**Exercise objective**
Although the material holds pictures, none belong in the copy; transcribe exactly, and only, the lines from the one with "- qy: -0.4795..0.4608" through the end.

• • • •

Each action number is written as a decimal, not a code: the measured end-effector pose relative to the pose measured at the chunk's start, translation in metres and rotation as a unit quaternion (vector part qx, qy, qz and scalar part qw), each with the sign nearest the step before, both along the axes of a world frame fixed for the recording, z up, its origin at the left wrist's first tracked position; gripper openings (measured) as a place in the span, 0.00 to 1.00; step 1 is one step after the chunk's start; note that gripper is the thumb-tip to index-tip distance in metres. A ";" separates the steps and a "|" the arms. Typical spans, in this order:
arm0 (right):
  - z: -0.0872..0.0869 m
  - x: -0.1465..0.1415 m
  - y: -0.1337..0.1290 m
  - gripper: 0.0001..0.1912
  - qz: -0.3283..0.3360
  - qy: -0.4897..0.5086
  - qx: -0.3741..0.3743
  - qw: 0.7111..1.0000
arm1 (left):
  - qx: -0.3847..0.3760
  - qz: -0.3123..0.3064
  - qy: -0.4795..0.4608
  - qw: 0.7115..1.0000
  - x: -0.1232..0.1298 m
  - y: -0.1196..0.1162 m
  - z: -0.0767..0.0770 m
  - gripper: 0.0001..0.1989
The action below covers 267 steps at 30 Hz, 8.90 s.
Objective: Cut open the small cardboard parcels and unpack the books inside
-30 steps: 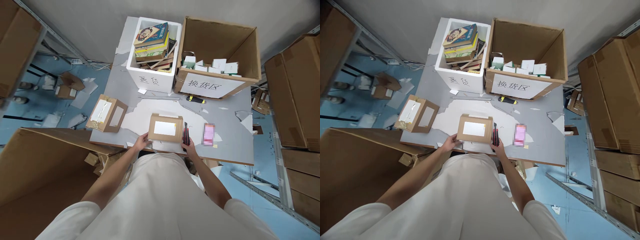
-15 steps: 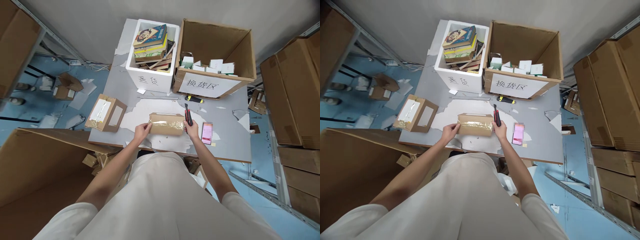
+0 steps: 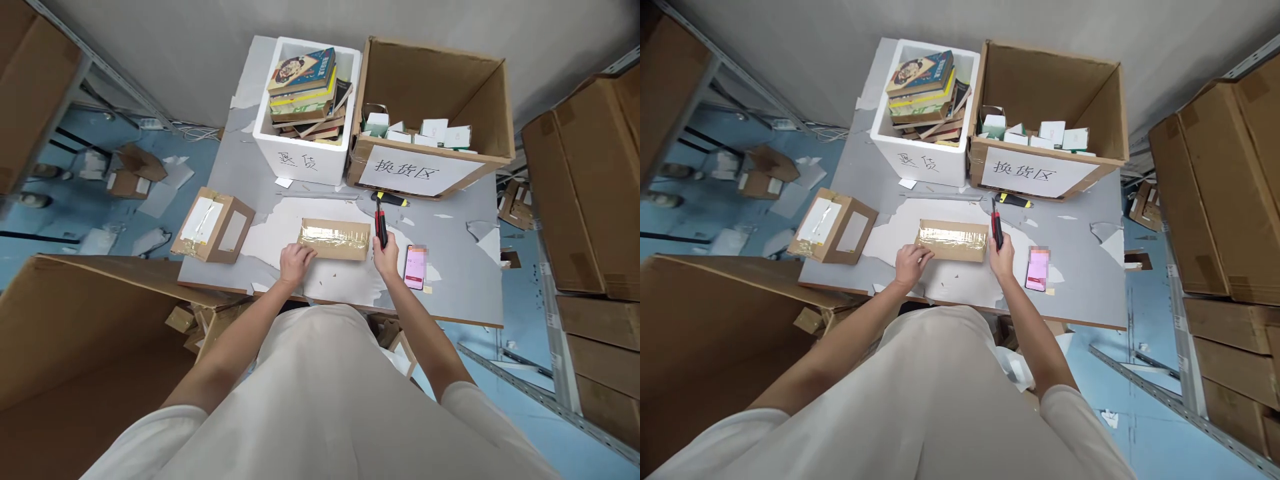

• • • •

**Response area**
  - qy: -0.4795..0.4608
  - qw: 0.7115..1.0000
  - x: -0.1232..0.1298 m
  - y: -0.1196..0.1162 m
  - z: -0.0767..0.0770 m
  - gripper: 0.0001..0.1989
The action below covers 267 steps at 30 Hz, 8.90 s.
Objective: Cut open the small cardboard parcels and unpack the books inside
-30 steps: 
-15 steps: 
+0 steps: 

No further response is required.